Shirnique Murray, 30, a single mother in Florida, said she stumbled across Gordon's Instagram account in May 2020 at a time of immediate need.

She had to quit her job at a merchandising company because of the lack of child care due to school closings. The occasional work she found wasn't enough to pay the bills and feed her family. She said that within 48 hours of her having reached out to Gordon on Instagram, there were groceries at her house. But that wasn't the end of the help. Murray said she always wanted to be a nurse. Gordon helped pay for her certified nursing assistant examination course, which Murray completed this month, and the certification exam.

"When she did it, she did it right then and there," Murray said. "I was grateful and thankful and excited."

Gordon said doing the work has been fulfilling but draining, contributing to a "breakdown" at one point over the last year. Requests for help were pouring in, and she was struggling to manage a larger volunteer network. She was also caring for her autistic son, now 11, and taking classes to become a nurse — all from home while the country was largely in lockdown.

"I had a breakdown because everything was hitting me. My son didn't understand why he couldn't go outside. I was confined in a house, and people were just emailing and emailing. And my team members have actual jobs, and they were still volunteers. And some of the followers who were volunteers just didn't understand, and they were getting overwhelmed. And I felt like I was failing the people," she said.

"I just gathered my tears and I said, 'Well, what would our ancestors do in a situation like this?’ And that's how I got the strength to be 24/7 nonstop during a pandemic," Simone Gordon says.Gabby Jones / for NBC News

"But then when I went to sleep, I shut everything down.
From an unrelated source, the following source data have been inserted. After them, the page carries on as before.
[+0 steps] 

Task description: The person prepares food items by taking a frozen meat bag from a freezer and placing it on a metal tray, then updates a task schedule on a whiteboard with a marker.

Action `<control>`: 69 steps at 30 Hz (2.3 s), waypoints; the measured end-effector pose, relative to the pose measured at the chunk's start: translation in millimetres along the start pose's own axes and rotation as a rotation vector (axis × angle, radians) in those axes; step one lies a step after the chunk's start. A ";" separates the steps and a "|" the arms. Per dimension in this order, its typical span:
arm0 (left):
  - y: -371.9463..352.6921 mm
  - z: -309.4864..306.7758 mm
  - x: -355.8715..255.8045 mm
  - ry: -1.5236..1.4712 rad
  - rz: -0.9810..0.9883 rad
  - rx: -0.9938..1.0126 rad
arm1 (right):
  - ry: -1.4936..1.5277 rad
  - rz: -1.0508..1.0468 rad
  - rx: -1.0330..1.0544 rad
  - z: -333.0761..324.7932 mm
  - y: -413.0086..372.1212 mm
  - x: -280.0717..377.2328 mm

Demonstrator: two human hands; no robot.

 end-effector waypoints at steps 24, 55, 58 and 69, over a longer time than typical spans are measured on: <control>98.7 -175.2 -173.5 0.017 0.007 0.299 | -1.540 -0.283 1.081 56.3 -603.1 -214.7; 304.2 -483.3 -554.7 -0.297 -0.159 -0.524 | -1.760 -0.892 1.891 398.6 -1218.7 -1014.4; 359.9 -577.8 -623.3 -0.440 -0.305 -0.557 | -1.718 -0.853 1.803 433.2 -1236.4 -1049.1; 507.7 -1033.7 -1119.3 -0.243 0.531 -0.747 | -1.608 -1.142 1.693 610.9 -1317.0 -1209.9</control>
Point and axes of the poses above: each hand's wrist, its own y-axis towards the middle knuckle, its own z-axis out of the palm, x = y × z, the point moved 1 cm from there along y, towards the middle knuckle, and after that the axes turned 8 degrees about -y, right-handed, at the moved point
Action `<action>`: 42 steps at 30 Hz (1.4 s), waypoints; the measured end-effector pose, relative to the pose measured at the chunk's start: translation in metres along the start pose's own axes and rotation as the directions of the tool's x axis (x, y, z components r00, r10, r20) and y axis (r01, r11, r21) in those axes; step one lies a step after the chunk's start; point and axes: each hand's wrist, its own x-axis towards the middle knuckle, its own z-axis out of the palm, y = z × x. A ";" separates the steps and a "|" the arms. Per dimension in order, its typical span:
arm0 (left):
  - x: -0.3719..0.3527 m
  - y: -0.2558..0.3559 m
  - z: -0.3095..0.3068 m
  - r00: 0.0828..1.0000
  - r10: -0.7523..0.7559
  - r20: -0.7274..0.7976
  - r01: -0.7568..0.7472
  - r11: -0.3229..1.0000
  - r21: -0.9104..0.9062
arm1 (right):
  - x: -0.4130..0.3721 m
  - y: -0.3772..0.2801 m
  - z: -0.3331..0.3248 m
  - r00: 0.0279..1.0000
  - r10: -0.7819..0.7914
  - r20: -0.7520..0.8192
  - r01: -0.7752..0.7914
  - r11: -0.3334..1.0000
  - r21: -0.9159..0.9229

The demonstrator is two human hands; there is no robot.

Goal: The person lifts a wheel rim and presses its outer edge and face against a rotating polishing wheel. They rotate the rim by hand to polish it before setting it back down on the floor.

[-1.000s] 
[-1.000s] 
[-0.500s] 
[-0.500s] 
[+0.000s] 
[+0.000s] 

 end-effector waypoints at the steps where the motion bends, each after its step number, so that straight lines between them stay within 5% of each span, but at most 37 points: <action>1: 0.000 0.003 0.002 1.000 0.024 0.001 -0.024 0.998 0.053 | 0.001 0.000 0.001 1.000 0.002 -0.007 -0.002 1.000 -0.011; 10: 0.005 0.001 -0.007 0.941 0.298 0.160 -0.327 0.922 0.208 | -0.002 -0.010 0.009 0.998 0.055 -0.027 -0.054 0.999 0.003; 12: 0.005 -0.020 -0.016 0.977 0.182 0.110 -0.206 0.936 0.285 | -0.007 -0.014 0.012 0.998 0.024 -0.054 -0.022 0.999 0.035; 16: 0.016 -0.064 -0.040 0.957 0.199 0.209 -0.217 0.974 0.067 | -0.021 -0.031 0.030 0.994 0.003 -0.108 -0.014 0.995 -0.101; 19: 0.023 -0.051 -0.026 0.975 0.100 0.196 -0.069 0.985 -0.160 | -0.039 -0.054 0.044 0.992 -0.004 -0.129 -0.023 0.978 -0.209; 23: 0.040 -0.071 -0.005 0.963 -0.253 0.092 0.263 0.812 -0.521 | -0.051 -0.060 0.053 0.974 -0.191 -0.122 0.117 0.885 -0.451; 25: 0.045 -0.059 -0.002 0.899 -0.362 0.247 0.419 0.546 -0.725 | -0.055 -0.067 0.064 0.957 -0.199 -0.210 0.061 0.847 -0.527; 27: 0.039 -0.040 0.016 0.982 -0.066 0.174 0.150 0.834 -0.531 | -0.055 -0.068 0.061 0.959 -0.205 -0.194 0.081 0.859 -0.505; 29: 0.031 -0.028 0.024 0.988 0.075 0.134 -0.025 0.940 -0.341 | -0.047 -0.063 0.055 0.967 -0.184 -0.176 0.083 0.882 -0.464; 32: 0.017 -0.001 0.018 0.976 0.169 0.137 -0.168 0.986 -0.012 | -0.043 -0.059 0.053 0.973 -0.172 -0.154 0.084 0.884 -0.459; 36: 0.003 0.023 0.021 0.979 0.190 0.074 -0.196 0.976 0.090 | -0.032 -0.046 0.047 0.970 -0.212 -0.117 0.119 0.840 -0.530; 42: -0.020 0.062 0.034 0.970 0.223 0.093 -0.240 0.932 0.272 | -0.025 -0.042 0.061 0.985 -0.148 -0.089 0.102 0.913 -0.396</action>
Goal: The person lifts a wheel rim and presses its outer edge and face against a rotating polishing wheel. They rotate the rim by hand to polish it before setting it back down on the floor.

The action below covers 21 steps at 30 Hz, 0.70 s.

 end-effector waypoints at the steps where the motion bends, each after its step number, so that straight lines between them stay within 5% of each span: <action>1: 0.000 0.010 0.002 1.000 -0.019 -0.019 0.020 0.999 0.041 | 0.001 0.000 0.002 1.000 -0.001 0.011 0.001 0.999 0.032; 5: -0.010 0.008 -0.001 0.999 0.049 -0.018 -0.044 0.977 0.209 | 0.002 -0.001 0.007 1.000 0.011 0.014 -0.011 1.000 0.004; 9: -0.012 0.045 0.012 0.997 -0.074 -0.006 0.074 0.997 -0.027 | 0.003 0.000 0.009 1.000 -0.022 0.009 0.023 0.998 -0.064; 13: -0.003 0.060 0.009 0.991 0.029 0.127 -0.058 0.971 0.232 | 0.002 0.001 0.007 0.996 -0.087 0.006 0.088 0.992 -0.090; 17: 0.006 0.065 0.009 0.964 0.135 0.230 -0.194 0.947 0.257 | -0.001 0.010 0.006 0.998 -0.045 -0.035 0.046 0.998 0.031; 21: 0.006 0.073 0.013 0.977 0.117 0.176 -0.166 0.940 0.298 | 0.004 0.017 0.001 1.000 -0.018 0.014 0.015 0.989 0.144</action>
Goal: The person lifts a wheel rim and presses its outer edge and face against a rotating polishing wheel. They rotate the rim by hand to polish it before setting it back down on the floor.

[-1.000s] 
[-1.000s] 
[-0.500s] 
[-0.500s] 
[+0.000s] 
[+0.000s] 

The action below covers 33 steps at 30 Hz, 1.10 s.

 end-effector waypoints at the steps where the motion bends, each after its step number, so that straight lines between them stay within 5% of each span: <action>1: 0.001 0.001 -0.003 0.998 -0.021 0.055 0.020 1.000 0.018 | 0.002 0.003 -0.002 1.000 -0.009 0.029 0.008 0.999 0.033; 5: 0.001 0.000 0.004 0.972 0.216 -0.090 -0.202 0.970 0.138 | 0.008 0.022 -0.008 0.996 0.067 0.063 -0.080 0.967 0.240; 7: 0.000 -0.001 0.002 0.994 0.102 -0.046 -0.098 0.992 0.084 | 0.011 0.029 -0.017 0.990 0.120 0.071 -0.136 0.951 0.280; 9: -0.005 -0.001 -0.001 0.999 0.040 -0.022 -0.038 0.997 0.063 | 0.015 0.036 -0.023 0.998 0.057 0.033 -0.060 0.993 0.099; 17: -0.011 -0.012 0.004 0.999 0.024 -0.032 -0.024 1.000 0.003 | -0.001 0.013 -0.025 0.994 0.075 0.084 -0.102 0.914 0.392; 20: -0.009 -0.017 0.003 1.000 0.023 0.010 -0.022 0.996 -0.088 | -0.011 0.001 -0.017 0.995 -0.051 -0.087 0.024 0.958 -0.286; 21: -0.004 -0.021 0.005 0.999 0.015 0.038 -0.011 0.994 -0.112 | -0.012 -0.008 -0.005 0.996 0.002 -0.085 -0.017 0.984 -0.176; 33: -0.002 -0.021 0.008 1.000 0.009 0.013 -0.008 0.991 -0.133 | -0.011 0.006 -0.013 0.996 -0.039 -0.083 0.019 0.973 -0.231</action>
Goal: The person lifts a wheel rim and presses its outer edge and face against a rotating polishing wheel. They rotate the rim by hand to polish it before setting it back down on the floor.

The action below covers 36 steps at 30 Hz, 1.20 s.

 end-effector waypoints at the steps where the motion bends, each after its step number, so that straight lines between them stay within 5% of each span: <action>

I went to sleep and I woke up the next day. I just gathered my tears and I said, 'Well, what would our ancestors do in a situation like this?' And that's how I got the strength to be 24/7 nonstop during a pandemic."

Storm Rice, 37, a mother in Texas, met Gordon in a Facebook group for people caring for disabled family members. Rice's husband at the time had a brain aneurysm in 2013, and she became his caregiver while working to support their daughter. Gordon helped Rice get some assistance for bills.

But things got worse during the pandemic. Rice's job at a restaurant vanished when businesses were forced to shut down or limit their capacity, and various federal and state virus-related mandates created confusion about when the work would come back. Rice said that she applied for food stamps but that the process was cumbersome and, ultimately, not enough.

"There's been plenty of times where all the work in the world wasn't enough to pay the bills, and she always fed us," Rice said of Gordon. "Trying to prepare for hunger is not what the system is made for. It's made for you to already be hungry — Simone helps people at all stages."